The finding has the potential to advance manufacturing of antibody-based therapies for diseases such as cancer and arthritis, as well as the development of medical treatments that rely on the production of antibodies.
Antibodies are a group of proteins that are crucial to the immune system. Immunoglobulin G, or IgG, stores memories of past infections and tags dangerous microbes to be eliminated by immune cells. Mothers’ IgG is also vital for their newborns’ immune defense.
Scientists have known for decades that a population of white blood cells, called plasma B cells, make IgG. Plasma B cells are highly efficient, producing more than 10,000 IgG molecules every second. But the molecular mechanisms that enable plasma cells to secrete antibodies into the bloodstream are still not fully understood.
In order to learn more about those mechanisms, the researchers performed an analysis that had never been done before: They captured thousands of single plasma B cells as well as their individual secretions, and then connected the amount of proteins each individual cell released to an atlas mapping tens of thousands of genes expressed by that same cell.
To collect the cells and their secretions, the researchers used microscopic, bowl-shaped hydrogel containers called nanovials, which were developed in prior UCLA research.
Their analysis found that genes involved with producing energy and eliminating abnormal proteins were even more important for high IgG secretion than the genes containing instructions for making the antibody itself. They also discovered that the presence of CD59, a gene that had not previously been linked to IgG secretion, is a better predictor of high-producing plasma cells than other genetic markers already associated with this cell type.
“These processes in cells are like an assembly line for making proteins, and there are lots of places where you could see bottlenecks,” said Dino Di Carlo, the Armond and Elena Hairapetian Professor of Engineering and Medicine at the UCLA Samueli School of Engineering and a co-corresponding author of the study. “Things have to be moving smoothly in sync across the cell. If a cell is making a lot of proteins, it’s using a lot of energy and needs a way to correct the proteins that get messed up.”
The study was published in the journal Nature Communications. Di Carlo, who is also a member of the California NanoSystems Institute at UCLA and the UCLA Jonsson Comprehensive Cancer Center, said the findings could not only advance fundamental understandings of biology but also could have applications in biomedicine.
For instance, knowing which genes are associated with higher secretion of an antibody could be used by pharmaceutical makers to engineer cells that secrete large volumes of the antibody. That knowledge could also be applied to an emerging strategy that introduces engineered cells directly to patients’ bodies, such as the potential cell therapies under development by University of Washington immunologist Richard James, a co-corresponding author of the paper.

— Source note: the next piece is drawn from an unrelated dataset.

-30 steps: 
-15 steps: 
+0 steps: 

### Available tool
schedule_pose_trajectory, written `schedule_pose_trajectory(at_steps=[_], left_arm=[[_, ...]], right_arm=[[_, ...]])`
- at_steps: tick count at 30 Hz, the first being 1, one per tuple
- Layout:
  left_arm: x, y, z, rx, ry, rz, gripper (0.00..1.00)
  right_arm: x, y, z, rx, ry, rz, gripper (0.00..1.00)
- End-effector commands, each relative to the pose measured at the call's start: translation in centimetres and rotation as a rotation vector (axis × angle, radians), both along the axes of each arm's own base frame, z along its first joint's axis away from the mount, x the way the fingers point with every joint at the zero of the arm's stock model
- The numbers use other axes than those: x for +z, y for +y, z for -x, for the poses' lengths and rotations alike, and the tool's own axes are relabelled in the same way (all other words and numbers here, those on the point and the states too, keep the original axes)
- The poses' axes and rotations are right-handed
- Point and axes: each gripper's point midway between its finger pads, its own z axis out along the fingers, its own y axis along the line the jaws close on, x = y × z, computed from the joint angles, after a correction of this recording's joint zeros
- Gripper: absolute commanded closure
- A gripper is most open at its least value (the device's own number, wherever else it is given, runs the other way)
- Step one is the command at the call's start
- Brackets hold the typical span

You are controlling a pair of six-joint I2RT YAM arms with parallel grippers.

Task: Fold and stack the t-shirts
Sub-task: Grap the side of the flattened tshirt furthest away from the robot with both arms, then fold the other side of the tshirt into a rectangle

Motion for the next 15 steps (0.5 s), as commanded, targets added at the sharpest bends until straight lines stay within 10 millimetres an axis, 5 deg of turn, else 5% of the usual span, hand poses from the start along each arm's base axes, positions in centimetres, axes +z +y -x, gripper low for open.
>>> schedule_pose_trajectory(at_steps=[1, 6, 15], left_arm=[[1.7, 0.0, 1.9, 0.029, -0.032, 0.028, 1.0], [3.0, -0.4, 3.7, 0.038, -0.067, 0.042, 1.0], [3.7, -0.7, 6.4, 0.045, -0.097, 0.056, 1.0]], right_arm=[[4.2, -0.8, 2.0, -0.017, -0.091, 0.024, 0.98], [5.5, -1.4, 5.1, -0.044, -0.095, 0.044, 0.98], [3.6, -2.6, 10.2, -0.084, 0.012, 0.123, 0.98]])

The new way in which nanovials and a standard laboratory setup were used in the study also opens up new possibilities for understanding how the instructions contained in DNA are translated into the behaviors of cells.
Each nanovial contains molecules tailored to bind with proteins on the surface of the cells that the researchers are investigating, which enables the nanovial to capture a single cell at a time. Once that cell is immobilized and protected within the nanovial “bowl,” its secretions also accumulate and are attached to specific antibodies engineered to capture them.

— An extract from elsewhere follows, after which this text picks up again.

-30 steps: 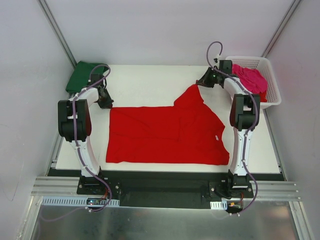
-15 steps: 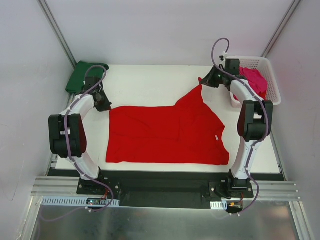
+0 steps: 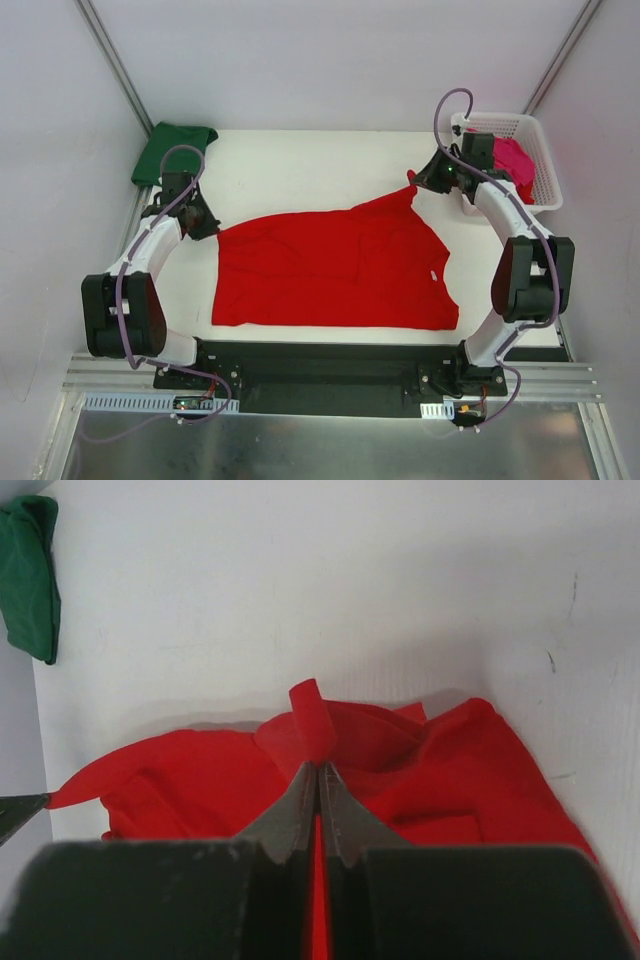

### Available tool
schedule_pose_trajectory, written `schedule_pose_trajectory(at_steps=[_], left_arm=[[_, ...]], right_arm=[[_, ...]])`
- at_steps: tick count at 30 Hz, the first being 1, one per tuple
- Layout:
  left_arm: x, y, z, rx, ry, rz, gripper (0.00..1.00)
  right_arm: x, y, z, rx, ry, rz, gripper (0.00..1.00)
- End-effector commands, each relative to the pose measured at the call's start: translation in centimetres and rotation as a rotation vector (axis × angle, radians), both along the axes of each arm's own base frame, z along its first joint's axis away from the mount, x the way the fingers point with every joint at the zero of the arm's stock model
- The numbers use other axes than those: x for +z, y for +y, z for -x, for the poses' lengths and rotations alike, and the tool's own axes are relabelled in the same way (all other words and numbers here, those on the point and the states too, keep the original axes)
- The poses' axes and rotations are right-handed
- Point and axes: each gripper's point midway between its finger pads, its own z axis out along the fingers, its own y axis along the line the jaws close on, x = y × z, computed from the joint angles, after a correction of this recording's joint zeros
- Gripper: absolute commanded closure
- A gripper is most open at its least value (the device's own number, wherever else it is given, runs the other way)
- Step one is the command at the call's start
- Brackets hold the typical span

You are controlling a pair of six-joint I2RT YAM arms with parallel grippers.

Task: Fold and stack the t-shirts
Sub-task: Fold the other side of the tshirt into a rectangle

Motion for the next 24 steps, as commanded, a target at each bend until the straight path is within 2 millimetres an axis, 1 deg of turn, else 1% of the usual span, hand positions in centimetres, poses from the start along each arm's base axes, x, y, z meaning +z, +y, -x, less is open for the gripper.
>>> schedule_pose_trajectory(at_steps=[1, 2, 5, 6, 8, 9, 12, 13, 14, 15, 16, 17, 18, 19, 21, 24], left_arm=[[1.2, 0.0, 0.8, 0.015, -0.038, 0.022, 1.0], [1.4, -0.1, 0.8, 0.013, -0.042, 0.024, 1.0], [1.5, -0.2, 0.9, 0.009, -0.046, 0.033, 1.0], [1.4, -0.3, 1.0, 0.007, -0.043, 0.037, 1.0], [1.4, -0.5, 1.0, 0.004, -0.043, 0.044, 1.0], [1.4, -0.5, 1.0, 0.003, -0.043, 0.045, 1.0], [1.5, -0.5, 0.9, -0.003, -0.047, 0.04, 1.0], [1.6, -0.4, 0.8, -0.001, -0.05, 0.04, 1.0], [1.6, -0.4, 0.9, -0.003, -0.048, 0.037, 1.0], [1.6, -0.4, 0.8, -0.003, -0.05, 0.034, 1.0], [1.6, -0.4, 0.8, -0.004, -0.049, 0.034, 1.0], [1.6, -0.4, 0.8, -0.004, -0.049, 0.034, 1.0], [1.5, -0.5, 0.9, -0.008, -0.046, 0.036, 1.0], [1.5, -0.4, 0.9, -0.007, -0.046, 0.038, 1.0], [1.4, -0.5, 0.9, -0.01, -0.041, 0.04, 1.0], [1.4, -0.5, 0.8, -0.01, -0.043, 0.041, 1.0]], right_arm=[[0.4, -0.9, 2.6, -0.026, 0.021, 0.061, 0.98], [-0.1, -1.0, 3.4, -0.039, 0.04, 0.076, 0.98], [-1.3, -0.5, 5.5, -0.031, 0.105, 0.109, 0.98], [-2.5, -0.4, 6.8, -0.024, 0.156, 0.124, 0.98], [-3.6, 0.1, 8.4, -0.014, 0.195, 0.157, 0.98], [-5.0, 0.1, 9.8, -0.008, 0.247, 0.177, 0.98], [-7.1, 0.8, 12.4, 0.008, 0.319, 0.214, 0.98], [-8.4, 1.1, 13.8, 0.019, 0.361, 0.226, 0.98], [-9.1, 1.2, 14.4, 0.023, 0.38, 0.235, 0.97], [-9.6, 1.2, 15.1, 0.024, 0.407, 0.248, 0.77], [-10.6, 1.0, 16.1, 0.026, 0.43, 0.282, 0.67], [-10.9, 0.7, 16.3, 0.018, 0.436, 0.301, 0.57], [-11.1, 0.4, 16.5, 0.008, 0.436, 0.316, 0.45], [-11.3, -0.1, 16.6, -0.01, 0.435, 0.342, 0.41], [-10.9, -0.5, 16.2, -0.022, 0.416, 0.361, 0.36], [-9.9, -0.5, 15.1, -0.025, 0.381, 0.371, 0.35]])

In the study, the investigators trapped tens of thousands of plasma cells, along with the IgG they released, in nanovials with a diameter about one-third the thickness of a sheet of paper. The nanovials were then run through an instrument to analyze each cell’s messenger RNA, or mRNA.
Every cell in an individual’s body carries the same blueprint written in DNA. So scientists detect which genes are active by looking at the mRNA, which translates those instructions so that each cell can build proteins that are specific to its functions.

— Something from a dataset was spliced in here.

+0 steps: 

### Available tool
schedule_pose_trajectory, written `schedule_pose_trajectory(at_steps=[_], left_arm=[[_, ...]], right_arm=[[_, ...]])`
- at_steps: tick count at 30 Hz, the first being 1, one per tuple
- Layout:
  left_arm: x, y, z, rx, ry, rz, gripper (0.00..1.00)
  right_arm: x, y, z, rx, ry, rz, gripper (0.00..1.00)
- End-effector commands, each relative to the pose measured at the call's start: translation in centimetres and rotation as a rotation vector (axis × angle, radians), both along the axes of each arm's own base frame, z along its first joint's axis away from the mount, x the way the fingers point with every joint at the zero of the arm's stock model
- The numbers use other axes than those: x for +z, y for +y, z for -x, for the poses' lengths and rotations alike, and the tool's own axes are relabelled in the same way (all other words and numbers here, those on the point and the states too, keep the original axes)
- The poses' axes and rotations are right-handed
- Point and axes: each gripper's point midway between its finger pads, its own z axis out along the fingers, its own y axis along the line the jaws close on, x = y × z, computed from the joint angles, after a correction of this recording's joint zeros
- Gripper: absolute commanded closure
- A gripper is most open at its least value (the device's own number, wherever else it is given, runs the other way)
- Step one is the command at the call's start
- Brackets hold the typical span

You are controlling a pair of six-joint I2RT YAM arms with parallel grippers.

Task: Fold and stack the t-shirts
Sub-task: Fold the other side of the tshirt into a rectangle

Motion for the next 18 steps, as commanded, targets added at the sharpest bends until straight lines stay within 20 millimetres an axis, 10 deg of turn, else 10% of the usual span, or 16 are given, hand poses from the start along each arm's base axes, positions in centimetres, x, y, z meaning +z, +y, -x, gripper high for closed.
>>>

“There are multiple layers of information in each cell,” Di Carlo said. “We’re able to link the final layer — the amount of proteins actually secreted that have a clear function throughout the body — back to the more fundamental layer of genetic code. There’s currently no other technique that is available to do that. Now that we have this approach, the most interesting thing, to me, is which question to ask next.”
In future studies, the researchers hope to identify all of the genes that affect plasma cells’ production and secretion of IgG.
Nanovials are available commercially from Partillion Bioscience, a company co-founded by Di Carlo that is based in CNSI’s on-campus startup incubator, Magnify.
The first authors of the study are Rene Cheng of the University of Washington and Joseph de Rutte, who earned a doctorate from UCLA in 2020 and is a co-founder and CEO of Partillion. Other authors are affiliated with UW, Partillion and the Seattle-based company Luminex. The study was supported by the National Institutes of Health and the Seattle Children’s Research Institute.